La décision sera donc confirmée en ce qu’elle a rejeté cette demande.
* sur le préjudice moral :
Mme [I] explique que son fils réside chez elle depuis sa sortie de clinique le 13 mai 2017, ce qui l’a contrainte à faire une demande de logement social auprès de l’OPHLM de l’Ariège afin d’obtenir un logement rez-de-chaussée. Elle explique que finalement son fils et elle ont vécu pendant six ans sous le même toit, tout d’abord pour lui permettre de s’occuper de son fils lequel ne pouvait trouver un logement alors qu’il ne percevait que le RSA et l’accompagner dans ses déplacements médicaux puis en raison de la fragilité de son état psychique alors qu’il s’enfonçait dans un état dépressif difficile à vivre pour elle.
La SA [Localité 2], qui souligne que Mme [I] ne procède que par voie d’affirmation sans communiquer d’élément établissant la réalité de son préjudice . Cependant, il ne sollicite pas l’infirmation de la décision déférée.
Sur ce
Ce poste est destiné à indemniser le préjudice moral subi par certains proches, parents ou non, mais justifiant d’un lien affectif réel, au contact de la souffrance de la victime directe. Il convient d’inclure dans ce préjudice le retentissement pathologique objectivé que la perception du handicap de la victime a pu entraîner chez certains proches .
En l’espèce, Mme [I] ne produit aucune pièce (attestation, certificat médical) confirmant
la réalité d’un préjudice dont l’indemnisation n’est cependant pas contestée par son adversaire. Elle ne démontre pas avoir subi un préjudice justifiant une indemnisation supérieure à celle fixée par le premier juge dont la décision sera confirmée.
Sur les demandes annexes :
La SA [Localité 2] qui succombe gardera la charge des dépens d’appel, ceux de première instance étant confirmés.

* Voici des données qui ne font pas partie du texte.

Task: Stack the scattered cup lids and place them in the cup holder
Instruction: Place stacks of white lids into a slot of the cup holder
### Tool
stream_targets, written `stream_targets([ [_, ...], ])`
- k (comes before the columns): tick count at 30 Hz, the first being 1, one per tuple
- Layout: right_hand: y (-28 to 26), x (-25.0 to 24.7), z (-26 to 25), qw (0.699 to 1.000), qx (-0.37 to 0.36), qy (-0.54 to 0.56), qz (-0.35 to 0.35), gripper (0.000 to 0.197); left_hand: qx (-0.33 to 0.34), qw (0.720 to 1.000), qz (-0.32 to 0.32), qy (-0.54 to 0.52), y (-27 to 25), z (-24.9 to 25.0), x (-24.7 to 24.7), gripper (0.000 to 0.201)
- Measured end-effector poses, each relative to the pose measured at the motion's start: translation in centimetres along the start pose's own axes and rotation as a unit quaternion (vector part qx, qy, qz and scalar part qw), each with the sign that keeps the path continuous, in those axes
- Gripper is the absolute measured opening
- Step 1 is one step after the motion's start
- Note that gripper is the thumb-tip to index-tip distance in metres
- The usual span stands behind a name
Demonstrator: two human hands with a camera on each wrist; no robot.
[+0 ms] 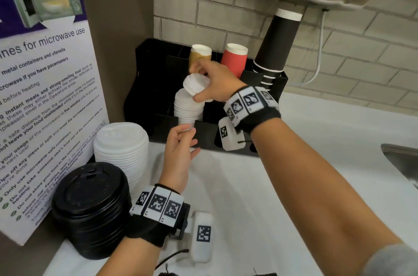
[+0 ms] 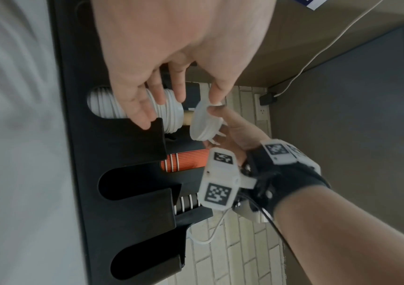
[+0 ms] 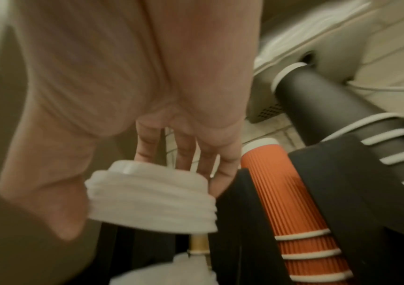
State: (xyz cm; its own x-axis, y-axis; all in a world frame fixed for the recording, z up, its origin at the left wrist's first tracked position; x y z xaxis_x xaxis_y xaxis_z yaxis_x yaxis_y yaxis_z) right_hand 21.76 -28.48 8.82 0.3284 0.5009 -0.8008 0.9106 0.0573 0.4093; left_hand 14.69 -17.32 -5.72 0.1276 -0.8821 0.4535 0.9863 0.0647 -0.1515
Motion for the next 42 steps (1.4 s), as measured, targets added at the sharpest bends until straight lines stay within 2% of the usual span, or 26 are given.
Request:
stream_targets([
  [2,1.3,1.5,-0.1,0.997,-0.022,-0.061,-0.041,0.063,-0.002,1.0,0.003,0.007,0.1,0.0,0.0,0.007],
  [6,2.2,3.7,0.2,0.988,-0.053,-0.106,-0.099,0.057,-0.002,1.0,0.005,0.019,0.3,0.0,-0.2,0.011],
  [11,1.8,4.5,0.9,0.984,-0.052,-0.134,-0.109,0.063,0.001,0.999,0.009,0.035,0.2,-0.1,-0.4,0.012],
  [14,1.3,4.6,1.1,0.974,-0.062,-0.191,-0.101,0.073,0.004,0.999,0.009,0.038,0.2,0.0,-0.4,0.013],
  [19,0.8,5.8,1.0,0.956,-0.076,-0.269,-0.091,0.074,0.003,0.999,0.012,0.039,0.0,0.1,-0.6,0.012],
  [23,0.7,5.8,1.6,0.962,-0.045,-0.25,-0.098,0.067,0.007,0.999,0.011,0.042,0.0,0.3,-0.5,0.012],
  [29,1.5,4.4,0.9,0.983,-0.034,-0.171,-0.057,0.058,0.001,0.999,0.009,0.043,0.0,0.2,-0.3,0.013],
  [32,1.6,4.5,0.4,0.983,-0.041,-0.17,-0.051,0.045,0.001,0.999,0.012,0.042,0.2,0.2,-0.4,0.014],
  [37,0.8,5.1,0.3,0.983,-0.058,-0.174,-0.017,0.037,0.002,0.999,0.013,0.049,0.2,0.3,-0.3,0.014],
  [42,0.5,4.9,0.0,0.983,-0.08,-0.162,0.005,0.041,0.007,0.998,0.014,0.058,-0.1,0.8,0.0,0.014],
])
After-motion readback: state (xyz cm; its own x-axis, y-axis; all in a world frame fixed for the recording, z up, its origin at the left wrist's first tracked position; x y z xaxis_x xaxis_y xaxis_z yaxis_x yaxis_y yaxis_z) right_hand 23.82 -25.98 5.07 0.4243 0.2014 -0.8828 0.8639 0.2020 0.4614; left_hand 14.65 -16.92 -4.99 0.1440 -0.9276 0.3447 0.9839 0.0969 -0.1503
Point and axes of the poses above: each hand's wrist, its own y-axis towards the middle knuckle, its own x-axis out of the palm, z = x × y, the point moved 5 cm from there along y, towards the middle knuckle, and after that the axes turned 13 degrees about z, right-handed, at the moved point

L’équité commande de faire droit à la demande présentée par les appelants au titre de l’article 700 du code de procédure civile à hauteur de 3000 €.
PAR CES MOTIFS:
La cour,
Statuant dans les limites de sa saisine:
Confirme la décision déférée sauf en ce qu’elle a rejeté la demande d’indemnisation de M. [K] [I] du préjudice résultant de sa perte de gains professionnels futurs et condamné la SA [Localité 2] Assurances à verser à M. [K] [I] 1000 € en indemnisation de son préjudice esthétique temporaire,
Statuant à nouveau de ces chefs et y ajoutant :
Condamne la SA [Localité 2] Assurances à verser à M. [K] [I]:
— 29'767,29 € au titre de sa perte de gains professionnels futurs,
— 4000 € en indemnisation de son préjudice esthétique temporaire,
Condamne la SA [Localité 2] Assurances aux dépens d’appel,
Condamne la SA [Localité 2] Assurances à verser à M. [K] [I] 3000 € en application de l’article 700 du code de procédure civile.